_Problem details:_ Among the lines of data below, reproduce only those from the one with "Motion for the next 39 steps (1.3" through the one with "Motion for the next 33", exactly as they stand, both ends included.

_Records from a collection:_
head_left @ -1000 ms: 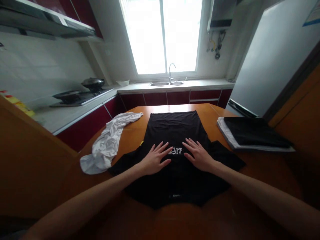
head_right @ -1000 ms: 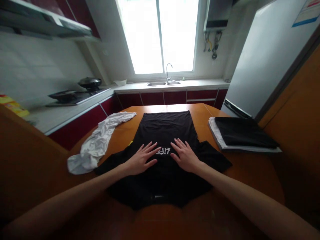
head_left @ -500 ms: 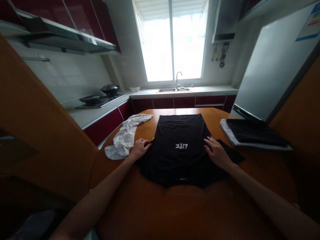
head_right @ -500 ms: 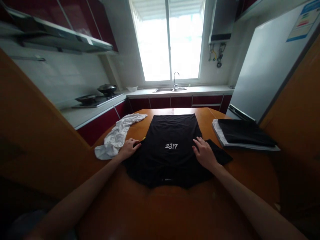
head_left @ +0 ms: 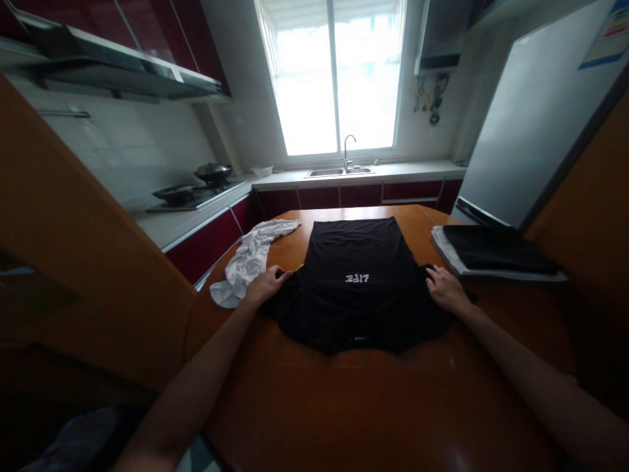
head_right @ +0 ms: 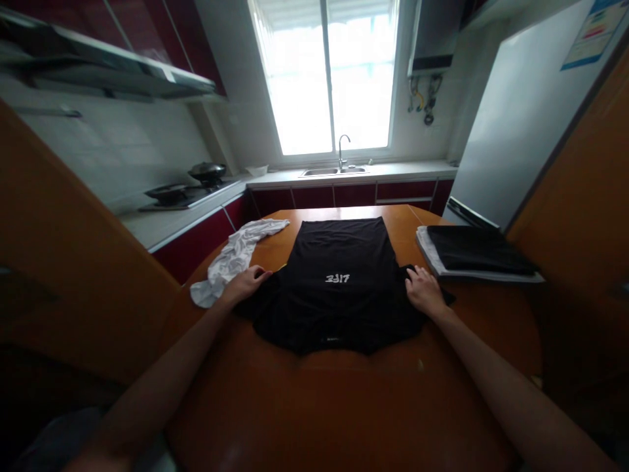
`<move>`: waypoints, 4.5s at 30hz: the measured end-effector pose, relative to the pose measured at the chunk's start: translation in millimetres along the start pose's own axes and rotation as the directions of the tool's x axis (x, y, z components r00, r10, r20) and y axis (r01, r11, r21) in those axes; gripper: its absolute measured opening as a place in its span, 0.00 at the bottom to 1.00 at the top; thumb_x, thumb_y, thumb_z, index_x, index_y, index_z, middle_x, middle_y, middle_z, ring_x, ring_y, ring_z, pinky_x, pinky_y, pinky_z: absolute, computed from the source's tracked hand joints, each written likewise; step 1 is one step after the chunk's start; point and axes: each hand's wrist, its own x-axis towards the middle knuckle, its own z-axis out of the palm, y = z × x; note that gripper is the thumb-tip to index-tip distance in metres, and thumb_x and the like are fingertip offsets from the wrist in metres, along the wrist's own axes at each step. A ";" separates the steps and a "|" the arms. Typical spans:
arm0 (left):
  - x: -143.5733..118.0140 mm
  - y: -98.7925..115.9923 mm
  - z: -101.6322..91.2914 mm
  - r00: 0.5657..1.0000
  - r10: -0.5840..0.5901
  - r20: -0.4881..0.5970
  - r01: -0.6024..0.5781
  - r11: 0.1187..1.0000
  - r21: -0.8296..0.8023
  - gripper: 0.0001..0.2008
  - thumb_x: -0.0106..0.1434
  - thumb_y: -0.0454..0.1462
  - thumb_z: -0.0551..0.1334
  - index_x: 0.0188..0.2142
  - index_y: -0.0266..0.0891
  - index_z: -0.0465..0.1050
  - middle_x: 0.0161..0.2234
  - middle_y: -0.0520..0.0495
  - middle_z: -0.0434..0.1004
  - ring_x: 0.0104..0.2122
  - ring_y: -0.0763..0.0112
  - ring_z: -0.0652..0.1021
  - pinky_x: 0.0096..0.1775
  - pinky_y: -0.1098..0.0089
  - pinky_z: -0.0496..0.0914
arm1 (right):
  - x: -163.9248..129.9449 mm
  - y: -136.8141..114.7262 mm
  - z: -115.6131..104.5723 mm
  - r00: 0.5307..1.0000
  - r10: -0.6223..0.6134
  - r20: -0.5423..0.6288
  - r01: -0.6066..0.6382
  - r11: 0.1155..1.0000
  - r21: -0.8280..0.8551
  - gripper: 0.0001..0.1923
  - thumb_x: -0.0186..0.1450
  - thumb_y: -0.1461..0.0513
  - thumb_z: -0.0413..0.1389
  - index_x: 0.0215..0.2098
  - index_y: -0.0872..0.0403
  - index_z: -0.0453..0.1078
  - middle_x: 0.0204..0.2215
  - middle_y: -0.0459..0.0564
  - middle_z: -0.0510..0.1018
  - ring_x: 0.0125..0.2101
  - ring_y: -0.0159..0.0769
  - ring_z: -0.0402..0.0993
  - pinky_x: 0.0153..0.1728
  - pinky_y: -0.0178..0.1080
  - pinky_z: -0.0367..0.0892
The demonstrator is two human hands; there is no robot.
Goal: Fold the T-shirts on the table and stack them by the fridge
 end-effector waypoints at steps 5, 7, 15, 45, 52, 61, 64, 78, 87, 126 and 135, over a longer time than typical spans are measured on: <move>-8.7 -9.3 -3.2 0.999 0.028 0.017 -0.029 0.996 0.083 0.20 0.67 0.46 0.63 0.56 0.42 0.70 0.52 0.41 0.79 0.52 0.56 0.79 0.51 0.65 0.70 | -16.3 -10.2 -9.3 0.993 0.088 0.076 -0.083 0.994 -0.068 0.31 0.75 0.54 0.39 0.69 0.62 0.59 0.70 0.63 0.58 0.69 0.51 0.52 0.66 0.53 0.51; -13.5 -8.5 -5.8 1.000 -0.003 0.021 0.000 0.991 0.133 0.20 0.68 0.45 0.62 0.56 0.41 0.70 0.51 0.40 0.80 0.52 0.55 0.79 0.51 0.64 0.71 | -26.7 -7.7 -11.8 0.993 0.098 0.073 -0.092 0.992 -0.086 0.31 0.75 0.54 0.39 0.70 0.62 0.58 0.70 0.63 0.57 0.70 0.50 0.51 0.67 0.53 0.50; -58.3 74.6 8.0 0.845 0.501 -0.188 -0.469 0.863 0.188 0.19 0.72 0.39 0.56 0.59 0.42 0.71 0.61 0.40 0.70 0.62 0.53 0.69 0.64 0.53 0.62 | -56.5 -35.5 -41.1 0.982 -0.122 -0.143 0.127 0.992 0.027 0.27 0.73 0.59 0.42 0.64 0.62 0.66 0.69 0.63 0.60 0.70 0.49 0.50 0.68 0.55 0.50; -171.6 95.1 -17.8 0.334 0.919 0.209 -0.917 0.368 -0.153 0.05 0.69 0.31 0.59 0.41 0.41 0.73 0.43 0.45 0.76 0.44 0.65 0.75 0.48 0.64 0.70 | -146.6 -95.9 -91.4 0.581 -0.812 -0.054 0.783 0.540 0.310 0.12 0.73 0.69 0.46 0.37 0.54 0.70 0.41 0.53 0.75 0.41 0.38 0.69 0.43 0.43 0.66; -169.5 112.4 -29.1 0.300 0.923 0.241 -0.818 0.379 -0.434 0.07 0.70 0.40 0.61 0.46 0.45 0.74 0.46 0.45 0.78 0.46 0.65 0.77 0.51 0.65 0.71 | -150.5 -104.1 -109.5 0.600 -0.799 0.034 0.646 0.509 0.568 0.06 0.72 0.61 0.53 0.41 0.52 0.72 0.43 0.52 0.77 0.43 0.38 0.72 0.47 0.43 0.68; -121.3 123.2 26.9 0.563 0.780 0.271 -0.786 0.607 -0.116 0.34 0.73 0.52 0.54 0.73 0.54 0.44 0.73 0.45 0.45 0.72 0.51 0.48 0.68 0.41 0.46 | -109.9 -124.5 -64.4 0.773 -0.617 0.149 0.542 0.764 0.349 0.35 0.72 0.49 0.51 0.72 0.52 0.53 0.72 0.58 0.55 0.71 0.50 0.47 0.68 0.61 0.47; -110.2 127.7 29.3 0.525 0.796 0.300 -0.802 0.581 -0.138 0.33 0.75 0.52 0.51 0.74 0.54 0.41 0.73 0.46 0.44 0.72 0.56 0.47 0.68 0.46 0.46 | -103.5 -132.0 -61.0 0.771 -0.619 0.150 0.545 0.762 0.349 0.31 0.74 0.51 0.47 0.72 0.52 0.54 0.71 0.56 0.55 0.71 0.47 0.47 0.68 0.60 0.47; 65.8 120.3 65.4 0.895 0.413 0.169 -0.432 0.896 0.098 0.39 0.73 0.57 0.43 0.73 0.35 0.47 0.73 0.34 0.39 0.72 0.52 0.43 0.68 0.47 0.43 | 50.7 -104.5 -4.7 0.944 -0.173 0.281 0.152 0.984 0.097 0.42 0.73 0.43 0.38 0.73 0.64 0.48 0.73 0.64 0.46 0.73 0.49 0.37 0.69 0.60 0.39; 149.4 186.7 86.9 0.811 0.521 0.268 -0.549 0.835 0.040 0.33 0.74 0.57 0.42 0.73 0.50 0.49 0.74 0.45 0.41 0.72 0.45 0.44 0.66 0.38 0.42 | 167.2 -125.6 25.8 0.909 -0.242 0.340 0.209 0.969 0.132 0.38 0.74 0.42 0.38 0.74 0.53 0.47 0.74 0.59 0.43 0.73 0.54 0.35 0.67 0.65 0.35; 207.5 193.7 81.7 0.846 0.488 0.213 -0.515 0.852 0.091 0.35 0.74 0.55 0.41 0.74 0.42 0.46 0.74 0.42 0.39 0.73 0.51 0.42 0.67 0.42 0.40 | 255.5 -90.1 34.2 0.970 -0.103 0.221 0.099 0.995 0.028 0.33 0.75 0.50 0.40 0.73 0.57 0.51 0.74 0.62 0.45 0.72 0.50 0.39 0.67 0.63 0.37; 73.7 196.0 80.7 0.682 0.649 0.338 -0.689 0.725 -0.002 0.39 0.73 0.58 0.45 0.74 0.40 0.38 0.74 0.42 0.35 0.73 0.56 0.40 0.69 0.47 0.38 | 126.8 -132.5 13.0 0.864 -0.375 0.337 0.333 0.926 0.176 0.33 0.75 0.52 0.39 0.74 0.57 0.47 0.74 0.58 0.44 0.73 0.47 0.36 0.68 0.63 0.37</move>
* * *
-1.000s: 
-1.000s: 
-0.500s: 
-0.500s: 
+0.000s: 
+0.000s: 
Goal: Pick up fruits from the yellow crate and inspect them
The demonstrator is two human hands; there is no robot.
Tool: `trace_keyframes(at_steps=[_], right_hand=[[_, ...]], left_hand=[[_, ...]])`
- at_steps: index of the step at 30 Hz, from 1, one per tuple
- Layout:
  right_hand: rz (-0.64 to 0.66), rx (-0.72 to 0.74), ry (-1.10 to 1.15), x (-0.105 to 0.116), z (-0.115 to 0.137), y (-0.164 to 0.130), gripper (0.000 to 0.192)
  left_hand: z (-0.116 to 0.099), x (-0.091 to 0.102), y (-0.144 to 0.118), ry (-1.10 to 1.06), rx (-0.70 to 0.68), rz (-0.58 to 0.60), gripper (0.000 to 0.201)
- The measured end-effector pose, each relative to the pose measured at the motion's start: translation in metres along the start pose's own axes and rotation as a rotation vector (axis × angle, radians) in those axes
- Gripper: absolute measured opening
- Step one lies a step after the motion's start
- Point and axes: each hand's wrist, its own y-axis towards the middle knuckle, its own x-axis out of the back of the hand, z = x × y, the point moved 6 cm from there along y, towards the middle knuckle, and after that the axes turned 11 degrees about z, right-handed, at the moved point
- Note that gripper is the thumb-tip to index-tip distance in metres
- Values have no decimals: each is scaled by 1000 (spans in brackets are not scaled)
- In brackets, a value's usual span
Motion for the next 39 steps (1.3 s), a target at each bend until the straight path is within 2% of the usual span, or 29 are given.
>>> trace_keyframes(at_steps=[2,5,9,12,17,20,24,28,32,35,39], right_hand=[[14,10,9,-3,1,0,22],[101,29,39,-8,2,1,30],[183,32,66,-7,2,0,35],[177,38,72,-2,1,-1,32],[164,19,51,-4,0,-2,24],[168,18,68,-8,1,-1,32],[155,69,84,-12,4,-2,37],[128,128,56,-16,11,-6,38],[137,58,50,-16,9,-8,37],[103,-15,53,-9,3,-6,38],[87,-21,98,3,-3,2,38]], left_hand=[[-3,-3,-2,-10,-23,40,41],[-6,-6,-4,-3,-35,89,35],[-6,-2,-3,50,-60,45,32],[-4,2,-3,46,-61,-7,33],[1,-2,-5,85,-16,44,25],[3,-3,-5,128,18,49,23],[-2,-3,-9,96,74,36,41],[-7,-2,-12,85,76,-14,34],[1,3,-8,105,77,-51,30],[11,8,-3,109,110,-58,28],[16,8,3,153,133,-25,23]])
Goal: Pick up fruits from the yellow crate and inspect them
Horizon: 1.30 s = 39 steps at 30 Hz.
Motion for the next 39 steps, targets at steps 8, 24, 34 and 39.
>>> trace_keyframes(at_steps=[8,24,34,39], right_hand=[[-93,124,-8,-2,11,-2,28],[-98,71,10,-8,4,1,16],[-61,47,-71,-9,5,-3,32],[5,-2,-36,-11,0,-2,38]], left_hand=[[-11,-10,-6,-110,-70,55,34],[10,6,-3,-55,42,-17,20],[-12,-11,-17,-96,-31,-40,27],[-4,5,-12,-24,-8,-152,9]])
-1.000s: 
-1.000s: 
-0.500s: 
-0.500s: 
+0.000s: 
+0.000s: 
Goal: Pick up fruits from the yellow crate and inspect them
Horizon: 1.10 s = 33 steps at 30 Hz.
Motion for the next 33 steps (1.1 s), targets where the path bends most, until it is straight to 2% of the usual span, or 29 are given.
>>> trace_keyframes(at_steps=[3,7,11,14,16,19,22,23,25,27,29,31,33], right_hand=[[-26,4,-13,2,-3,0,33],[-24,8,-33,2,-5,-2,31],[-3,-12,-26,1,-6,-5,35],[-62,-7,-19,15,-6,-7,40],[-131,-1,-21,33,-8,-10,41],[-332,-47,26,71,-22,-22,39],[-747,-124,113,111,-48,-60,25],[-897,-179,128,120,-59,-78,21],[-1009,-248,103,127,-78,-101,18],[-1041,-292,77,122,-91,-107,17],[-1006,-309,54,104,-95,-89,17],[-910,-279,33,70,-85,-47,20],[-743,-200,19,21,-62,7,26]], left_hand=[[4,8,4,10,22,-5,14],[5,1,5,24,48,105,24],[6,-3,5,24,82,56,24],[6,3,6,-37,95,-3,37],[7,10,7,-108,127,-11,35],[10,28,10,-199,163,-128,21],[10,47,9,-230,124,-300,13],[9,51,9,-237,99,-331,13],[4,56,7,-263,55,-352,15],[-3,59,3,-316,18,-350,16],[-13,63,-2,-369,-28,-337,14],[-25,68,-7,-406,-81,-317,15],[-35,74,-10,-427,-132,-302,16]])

_Task output:_
Motion for the next 39 steps (1.3 s), a target at each bend until the straight path is within 2% of the usual span, or 29 are given.
>>> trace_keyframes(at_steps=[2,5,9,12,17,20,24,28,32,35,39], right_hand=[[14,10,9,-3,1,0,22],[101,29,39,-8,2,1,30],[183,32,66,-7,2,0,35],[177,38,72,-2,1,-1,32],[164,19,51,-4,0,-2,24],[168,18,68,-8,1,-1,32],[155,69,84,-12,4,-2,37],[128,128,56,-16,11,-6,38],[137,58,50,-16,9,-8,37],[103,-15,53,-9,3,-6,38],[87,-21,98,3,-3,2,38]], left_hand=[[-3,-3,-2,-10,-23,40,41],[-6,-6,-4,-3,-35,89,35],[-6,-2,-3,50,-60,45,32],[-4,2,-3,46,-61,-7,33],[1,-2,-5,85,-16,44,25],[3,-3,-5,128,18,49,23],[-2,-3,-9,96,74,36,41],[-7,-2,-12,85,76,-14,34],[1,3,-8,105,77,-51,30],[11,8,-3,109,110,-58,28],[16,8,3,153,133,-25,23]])
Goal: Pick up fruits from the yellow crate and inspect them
Horizon: 1.30 s = 39 steps at 30 Hz.
Motion for the next 39 steps, targets at steps 8, 24, 34 and 39.
>>> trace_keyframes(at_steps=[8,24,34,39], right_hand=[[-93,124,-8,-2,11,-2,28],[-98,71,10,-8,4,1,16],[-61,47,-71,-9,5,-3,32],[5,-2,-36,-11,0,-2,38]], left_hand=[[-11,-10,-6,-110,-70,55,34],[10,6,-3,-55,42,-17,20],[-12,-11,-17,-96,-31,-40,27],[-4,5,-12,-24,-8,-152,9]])
-1.000s: 
-1.000s: 
-0.500s: 
-0.500s: 
+0.000s: 
+0.000s: 
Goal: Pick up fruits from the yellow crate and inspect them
Horizon: 1.10 s = 33 steps at 30 Hz.
Motion for the next 33 steps (1.1 s), targets where the path bends most, until it is straight to 2% of the usual span, or 29 are given.

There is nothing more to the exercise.